問題を抱えていたり、過去の発言と矛盾していたりすること自体はまだ良いとしても(本当は良くないんでしょうが)、それによって本来やりたいBBQができなくなってしまうのは、社会全体として大きな損失であり、リソースの無駄遣いのような気もします。
》溝を埋めたいのか深くしたいのか
「#MeToo」運動も今回の件も、男女間の問題です。そして、セクハラ問題というのは、往々にして世代間の問題でもあるように感じています。ある程度の年齢差がある者同士(あるいは、前世代の価値観を引きずっている人間と現世代の価値観が行動原理になっている人間)の価値観の相違のようなものです。たとえば、オレの世代から見て、今の小中学校のような男女平等は、もはや別世界ですからね。
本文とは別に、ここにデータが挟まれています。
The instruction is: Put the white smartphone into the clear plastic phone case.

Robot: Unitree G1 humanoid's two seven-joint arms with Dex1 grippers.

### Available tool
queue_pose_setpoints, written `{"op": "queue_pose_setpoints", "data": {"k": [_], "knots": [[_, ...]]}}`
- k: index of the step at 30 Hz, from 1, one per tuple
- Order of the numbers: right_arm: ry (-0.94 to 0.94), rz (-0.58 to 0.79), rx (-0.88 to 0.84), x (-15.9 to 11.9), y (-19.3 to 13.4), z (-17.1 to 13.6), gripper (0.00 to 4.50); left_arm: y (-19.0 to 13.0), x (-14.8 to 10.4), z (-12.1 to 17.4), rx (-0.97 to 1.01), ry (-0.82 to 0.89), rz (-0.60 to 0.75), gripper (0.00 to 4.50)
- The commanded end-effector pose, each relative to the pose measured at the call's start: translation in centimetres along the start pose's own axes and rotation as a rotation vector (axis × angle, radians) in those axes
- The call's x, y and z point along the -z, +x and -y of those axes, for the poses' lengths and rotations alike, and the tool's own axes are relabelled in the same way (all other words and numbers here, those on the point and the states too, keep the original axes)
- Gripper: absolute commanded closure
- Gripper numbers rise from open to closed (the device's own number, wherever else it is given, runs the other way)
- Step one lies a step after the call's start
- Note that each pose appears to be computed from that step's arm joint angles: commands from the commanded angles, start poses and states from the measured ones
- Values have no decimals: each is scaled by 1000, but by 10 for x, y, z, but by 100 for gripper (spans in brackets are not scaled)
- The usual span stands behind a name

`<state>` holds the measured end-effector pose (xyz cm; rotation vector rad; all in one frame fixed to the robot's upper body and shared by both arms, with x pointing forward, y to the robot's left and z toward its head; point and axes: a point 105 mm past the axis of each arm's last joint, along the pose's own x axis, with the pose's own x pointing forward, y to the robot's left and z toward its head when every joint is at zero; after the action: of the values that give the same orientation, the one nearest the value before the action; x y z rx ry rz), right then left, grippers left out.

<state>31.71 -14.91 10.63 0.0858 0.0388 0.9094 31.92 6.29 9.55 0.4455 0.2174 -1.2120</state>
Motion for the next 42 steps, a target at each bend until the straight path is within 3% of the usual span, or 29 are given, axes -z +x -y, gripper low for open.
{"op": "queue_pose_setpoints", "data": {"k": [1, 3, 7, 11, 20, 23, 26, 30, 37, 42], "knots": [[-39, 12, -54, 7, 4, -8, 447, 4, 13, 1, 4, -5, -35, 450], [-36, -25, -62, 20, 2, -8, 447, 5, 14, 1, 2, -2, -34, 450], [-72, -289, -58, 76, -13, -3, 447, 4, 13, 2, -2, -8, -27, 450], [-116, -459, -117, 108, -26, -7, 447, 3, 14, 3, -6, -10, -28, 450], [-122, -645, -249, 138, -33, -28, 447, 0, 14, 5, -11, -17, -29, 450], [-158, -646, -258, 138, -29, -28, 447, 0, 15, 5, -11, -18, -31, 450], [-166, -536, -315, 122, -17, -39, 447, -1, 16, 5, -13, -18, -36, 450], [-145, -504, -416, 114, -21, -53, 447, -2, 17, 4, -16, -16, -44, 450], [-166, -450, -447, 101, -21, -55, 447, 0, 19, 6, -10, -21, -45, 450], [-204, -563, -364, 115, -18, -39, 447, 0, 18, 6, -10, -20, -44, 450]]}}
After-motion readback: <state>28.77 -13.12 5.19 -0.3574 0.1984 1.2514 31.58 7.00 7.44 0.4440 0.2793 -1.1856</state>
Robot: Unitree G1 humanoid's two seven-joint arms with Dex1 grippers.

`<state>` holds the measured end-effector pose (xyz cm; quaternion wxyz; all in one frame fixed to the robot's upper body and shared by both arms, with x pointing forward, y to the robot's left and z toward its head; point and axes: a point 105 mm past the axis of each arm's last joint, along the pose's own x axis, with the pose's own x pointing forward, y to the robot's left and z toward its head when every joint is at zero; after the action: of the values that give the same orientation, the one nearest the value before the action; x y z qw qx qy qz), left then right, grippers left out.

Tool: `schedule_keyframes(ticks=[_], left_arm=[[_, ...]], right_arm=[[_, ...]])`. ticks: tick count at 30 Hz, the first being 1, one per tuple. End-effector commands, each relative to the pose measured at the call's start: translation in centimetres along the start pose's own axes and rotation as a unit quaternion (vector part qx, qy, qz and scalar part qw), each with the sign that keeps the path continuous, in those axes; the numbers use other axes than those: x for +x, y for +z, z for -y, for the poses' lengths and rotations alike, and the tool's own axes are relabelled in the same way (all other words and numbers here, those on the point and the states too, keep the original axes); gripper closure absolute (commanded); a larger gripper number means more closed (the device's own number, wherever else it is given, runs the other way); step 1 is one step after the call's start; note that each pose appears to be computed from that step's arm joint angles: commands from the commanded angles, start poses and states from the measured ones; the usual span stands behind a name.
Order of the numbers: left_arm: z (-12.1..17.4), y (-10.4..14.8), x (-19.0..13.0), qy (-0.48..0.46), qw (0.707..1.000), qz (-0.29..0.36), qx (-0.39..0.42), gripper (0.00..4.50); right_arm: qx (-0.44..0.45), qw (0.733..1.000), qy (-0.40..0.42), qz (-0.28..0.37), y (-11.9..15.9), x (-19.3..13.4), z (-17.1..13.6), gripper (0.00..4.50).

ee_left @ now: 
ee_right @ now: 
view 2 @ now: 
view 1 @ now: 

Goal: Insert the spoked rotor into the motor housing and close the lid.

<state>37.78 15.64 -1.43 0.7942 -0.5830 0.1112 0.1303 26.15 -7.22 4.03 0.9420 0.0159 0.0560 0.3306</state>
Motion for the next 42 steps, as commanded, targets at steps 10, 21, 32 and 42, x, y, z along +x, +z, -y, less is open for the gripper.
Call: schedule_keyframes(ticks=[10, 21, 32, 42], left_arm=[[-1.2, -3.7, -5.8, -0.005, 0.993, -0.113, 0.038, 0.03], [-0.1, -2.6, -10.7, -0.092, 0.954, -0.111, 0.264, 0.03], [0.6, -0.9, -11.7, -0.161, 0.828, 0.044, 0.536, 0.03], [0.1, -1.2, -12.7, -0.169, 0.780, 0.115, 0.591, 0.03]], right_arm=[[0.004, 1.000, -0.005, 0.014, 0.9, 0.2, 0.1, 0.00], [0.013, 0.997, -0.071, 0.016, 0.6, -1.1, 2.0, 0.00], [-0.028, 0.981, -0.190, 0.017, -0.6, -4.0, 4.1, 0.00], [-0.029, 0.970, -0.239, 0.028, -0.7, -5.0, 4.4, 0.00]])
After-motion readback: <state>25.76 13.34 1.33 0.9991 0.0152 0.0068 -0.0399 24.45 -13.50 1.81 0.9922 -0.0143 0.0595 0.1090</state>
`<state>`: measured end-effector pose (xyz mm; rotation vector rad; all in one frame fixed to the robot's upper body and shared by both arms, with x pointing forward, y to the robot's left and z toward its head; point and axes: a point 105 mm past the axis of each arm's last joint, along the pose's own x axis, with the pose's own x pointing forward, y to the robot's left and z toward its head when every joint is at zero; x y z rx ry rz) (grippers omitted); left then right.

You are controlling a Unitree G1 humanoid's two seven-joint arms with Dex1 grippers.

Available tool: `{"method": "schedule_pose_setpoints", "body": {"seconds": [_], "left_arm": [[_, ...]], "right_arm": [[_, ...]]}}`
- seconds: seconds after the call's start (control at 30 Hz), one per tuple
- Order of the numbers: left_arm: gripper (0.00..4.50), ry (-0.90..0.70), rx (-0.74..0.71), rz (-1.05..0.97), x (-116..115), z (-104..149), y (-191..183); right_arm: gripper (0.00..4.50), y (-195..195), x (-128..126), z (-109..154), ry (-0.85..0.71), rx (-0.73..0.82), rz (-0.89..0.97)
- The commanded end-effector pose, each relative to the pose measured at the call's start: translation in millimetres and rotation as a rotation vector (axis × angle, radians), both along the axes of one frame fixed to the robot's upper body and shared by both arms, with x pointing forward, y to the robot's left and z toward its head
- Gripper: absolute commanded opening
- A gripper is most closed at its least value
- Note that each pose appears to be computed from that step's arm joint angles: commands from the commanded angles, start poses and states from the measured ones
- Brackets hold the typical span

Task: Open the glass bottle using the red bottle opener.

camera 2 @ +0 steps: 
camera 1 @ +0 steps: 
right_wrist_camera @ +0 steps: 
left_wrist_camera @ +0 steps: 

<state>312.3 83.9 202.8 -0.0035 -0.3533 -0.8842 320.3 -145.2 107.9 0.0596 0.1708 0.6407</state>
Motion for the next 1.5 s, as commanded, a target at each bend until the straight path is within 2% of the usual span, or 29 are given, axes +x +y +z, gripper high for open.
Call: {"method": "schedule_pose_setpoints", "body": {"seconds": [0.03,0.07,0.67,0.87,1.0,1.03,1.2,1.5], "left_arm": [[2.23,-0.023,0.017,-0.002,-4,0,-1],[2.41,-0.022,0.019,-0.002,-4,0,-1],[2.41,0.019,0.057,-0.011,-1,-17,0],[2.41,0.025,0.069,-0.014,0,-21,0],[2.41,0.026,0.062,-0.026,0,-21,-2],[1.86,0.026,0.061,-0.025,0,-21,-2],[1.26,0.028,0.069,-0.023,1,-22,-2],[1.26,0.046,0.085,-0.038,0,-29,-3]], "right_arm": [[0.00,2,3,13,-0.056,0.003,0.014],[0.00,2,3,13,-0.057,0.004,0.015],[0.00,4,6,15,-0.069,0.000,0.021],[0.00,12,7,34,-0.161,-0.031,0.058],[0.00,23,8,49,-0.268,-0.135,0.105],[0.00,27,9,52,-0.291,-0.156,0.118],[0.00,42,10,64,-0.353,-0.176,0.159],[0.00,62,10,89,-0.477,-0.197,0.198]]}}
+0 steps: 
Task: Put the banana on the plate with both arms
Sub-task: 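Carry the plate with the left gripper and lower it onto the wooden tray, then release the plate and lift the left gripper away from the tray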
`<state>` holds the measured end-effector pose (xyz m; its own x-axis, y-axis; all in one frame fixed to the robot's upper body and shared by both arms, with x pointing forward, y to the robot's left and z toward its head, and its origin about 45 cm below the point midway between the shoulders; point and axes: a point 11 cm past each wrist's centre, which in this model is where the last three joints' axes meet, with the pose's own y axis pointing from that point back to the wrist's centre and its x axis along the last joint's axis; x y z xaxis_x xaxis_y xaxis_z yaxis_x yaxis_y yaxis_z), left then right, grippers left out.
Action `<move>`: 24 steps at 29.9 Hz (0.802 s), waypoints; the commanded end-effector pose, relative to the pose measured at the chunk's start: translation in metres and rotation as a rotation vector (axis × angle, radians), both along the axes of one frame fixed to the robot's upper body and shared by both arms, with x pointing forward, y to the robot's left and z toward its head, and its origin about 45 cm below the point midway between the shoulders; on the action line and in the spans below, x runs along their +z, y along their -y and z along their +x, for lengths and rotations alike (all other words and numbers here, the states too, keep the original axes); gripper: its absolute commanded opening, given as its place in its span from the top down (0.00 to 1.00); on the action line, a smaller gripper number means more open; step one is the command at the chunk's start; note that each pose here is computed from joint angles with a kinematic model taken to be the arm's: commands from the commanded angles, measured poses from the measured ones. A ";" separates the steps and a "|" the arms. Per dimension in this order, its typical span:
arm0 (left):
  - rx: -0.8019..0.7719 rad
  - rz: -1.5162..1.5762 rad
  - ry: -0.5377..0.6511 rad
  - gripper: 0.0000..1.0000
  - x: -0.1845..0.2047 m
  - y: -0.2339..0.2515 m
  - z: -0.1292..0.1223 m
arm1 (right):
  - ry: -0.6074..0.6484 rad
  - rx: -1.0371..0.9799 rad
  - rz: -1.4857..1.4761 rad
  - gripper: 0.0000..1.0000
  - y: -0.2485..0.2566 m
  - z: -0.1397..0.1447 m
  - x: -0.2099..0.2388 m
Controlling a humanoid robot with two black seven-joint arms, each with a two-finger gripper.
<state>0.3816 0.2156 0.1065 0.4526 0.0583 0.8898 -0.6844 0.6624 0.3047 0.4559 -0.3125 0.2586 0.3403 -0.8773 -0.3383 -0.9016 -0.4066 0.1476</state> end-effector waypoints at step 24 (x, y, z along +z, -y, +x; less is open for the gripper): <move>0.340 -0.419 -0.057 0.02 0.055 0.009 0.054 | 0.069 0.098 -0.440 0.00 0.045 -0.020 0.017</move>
そして、このような問題の結末は、溝を埋めることと溝を徹底的に深くすることのどちらにあるのだろう、と考え込んでしまいます。
少し極端な見方かもしれませんが、大きな声を上げられる人は、たとえ溝が深くなってでも社会を良くしようという強い思いがあり、それができるだけの能力や自立心が備わっている人です。ただし、それは限られた一部の人たちだけが持っている資質であり、溝を深くすることなく、どちらかと言えば溝を埋める方向で解決したいと思っている人の方が多いのではないでしょうか。
溝を埋める方向の解決策にどのようなものがあるか、チタン合金やタングステン合金よりも硬くなったオヤジの頭にはなかなか思い浮かびませんが、インフルエンシーの関わり方に1つヒントがあるような気もします。
》パパ上のお考え
今回の件を(男女間+世代間)の問題と考えるなら、はあちゅうさんの対極にある年配男性として最も身近なのは、ご自身のパパ上ではないでしょうか。
何であれ一線を越えそうな時には、対極にある人の意見が参考になる場面が少なからずあります。告発までの経緯は知る由もありませんが、パパ上と普通に会話できる関係であるなら、最も身近な対極者の意見として話を聞く機会がなかったのかどうか、気になるところです。今回はセクハラ問題なので、身近であればあるほど聞きにくいことかもしれませんが、何であれ、カウンターオピニオン的なものは大切にしたいところです。なお、もしもオレ自身がムスメからそのような相談を受けた場合の対応は未定です。
一線を越えた鼻毛や耳毛がはやく全白髪になって目立たなくなることだけを日々願うオヤジには、何とも重い筆となってしまいました。失礼。